Envisat is an advanced polar-orbiting Earth-observation satellite that provides measurements of the atmosphere, ocean, land and ice. It was launched in March 2002 on an Ariane 5 rocket into an 800km polar orbit by the European Space Agency (ESA). Originally planned for five years, the life of Envisat has been extended till 2013.

Envisat uses ten different instruments and provides near-real-time (NRT) data. The NRT data helps in monitoring daily sea surface temperatures, worldwide fire maps, UV radiation levels and ozone forecasts.

The satelite also helps scientists access data for analysing long-term climatic changes.

“Envisat is an advanced polar-orbiting Earth-observation satellite.”

The polar platform (PPF) has two elements: the service module (SM) and the payload module (PLM). The SM houses the main satellite support functions, such as command and control, communications with the ground, power, attitude and orbit control, and propulsion. The PLM houses Envisat instruments and PPF payload support equipment (data management and communications, and electrical distribution).

Around ten optical and radar instruments are carried by Envisat to gather data on the Earth’s atmosphere, the oceans and the polar icecaps. It also provides information on the various changes occuring in climatic conditions.

Instruments aboard the PLM include: Michelson interferometer for passive atmospheric sounding (MIPAS), global ozone monitoring by occultation of stars (GOMOS), scanning imaging absorption spectrometer for atmospheric cartography (SCIAMACHY), medium-resolution imaging spectrometer (MERIS), advanced along track scanning radiometer (AATSR), advanced synthetic aperture radar (ASAR), radar altimeter 2 (RA-2), microwave radiometer (MWR), doppler orbitography and radiopositioning integrated by satellite (DORIS), and laser retro-reflector (LRR).

The ASAR provides maximum coverage, range of incidence angles, polarisation and modes of operation by operating in C band.

MERIS measures the solar radiation reflected by the earth with a spatial resolution of 300m, with 15 spectral bands in visible and near infrared and programmable in width and position. MERIS covers the entire globe every three days.

Envisat data will support Earth science research and allow monitoring of the evolution of environmental and climatic changes. It will also facilitate the development of operational and commercial applications.
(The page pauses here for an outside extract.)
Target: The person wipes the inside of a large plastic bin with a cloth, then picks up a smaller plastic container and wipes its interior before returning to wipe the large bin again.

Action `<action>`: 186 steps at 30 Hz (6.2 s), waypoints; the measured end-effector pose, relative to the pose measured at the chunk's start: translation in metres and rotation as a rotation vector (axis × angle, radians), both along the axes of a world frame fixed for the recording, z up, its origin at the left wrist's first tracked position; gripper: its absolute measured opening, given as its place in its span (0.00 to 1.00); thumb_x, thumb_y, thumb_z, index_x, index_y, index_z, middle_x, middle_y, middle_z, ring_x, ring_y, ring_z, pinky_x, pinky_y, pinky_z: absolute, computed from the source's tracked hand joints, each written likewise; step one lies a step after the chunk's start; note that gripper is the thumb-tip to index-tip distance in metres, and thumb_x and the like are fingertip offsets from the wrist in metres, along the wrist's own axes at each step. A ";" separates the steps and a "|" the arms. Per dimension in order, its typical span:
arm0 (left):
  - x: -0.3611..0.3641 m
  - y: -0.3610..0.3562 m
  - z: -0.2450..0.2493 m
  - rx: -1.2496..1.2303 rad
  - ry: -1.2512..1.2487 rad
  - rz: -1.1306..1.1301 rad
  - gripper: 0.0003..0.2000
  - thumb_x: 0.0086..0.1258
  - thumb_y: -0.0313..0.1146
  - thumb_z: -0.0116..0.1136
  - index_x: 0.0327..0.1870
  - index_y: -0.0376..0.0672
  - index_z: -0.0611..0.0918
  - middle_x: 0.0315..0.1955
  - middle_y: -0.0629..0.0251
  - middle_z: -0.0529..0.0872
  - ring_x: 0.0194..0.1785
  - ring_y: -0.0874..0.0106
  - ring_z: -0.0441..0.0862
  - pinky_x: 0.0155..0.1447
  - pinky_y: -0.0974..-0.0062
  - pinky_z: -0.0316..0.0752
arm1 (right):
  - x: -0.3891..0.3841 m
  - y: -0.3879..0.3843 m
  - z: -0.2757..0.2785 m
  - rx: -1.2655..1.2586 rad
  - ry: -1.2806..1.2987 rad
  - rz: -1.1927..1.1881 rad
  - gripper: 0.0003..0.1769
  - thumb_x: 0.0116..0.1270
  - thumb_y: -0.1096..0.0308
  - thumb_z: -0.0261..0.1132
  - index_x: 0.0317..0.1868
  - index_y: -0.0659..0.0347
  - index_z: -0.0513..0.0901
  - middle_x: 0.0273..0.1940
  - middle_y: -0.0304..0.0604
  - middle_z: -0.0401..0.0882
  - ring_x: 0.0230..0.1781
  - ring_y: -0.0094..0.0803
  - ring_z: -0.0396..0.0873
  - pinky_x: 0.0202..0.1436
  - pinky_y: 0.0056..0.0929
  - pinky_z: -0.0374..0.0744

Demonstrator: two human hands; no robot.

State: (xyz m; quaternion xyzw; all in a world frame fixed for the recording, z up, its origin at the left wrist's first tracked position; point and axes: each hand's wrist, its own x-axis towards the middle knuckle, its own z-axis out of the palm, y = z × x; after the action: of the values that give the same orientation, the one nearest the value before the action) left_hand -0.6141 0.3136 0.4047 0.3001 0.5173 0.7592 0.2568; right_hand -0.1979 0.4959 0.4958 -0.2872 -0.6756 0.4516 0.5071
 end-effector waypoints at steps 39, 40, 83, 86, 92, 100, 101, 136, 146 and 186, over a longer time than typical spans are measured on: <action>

The data provided by Envisat has helped scientists studying the atmosphere of littoral zones, radar technology and interferometry, winds, surface waves, vegetation and agriculture, oil exploration, ocean colours, tracking of oil pollution at sea and monitoring ice caps.

Envisat polar platform

The Envisat polar platform is configured to maximise the space available for instruments. The instruments include two radar instruments, three spectrometers of different types and measurement characteristics, two different radiometers (broad and narrow band), the first high-resolution spaceborne interferometer for long-term observation and two instruments for range measurements.

Satellite testing

The Envisat satellite went through its last testing in January 2001. The tests were conducted at the ESA Test Centre in Noordwijk, the Netherlands, before the satellite was shipped to Kourou for launch. For transport, Envisat was put into two large containers: a payload module container and a service module container. Getting all the equipment out to the French dependency was a major task involving the transport of machinery by air, land and water.

The launch had originally been intended for July 2001, but this date was thrown back after problems were discovered in the upper stage of the rocket. The ignition of the rocket’s Aestus engine was unsatisfactory. The satellite was finally launched in March 2002.

“Envisat was launched in March 2002 on an Ariane 5 rocket into an 800km polar orbit by the European Space Agency (ESA).”

Envisat ground operations

The ground segment has two major elements. The flight operation segment has command and control of the satellite. The payload data segment is responsible for instrument data. The ground stations are at Kiruna, Fucino, Svallbard and Villafranca. The last is responsible for TT&C back-up.

When the satellite is not visible, the ground stations receive data through the ESA data relay satellite system Artemis. The flight operations control centre (FOCC) is located at ESOC in Darmstadt, Germany.


The development and construction of the 8,200kg spacecraft took more than ten years, with the involvement of almost 100 companies in 14 countries. Astrium UK was the prime contractor to ESA for two of the major instruments and the polar platform. Astrium Germany was mission prime to ESA with overall responsibility for the instruments, the payload equipment bay and two instruments specifically. Astrium (France) had responsibility for the service module and other instruments.

Envisat also has a number of other companies involved in the construction. Thomson-CSF Services & Systemes Sol Spatiaux is prime contractor responsible for overall programme management, central procurement of hardware and software, system engineering, and system validation and acceptance for the payload data segment.

The PPF construction is led by Matra Marconi Space in Bristol, UK, which is also responsible for the final satellite integration and preparation for launch. Dornier Satellitensysteme, Germany has major development responsibility for payload equipment bay, which is part of the payload module, and Matra Marconi Space in Toulouse, France, is leading the service module development.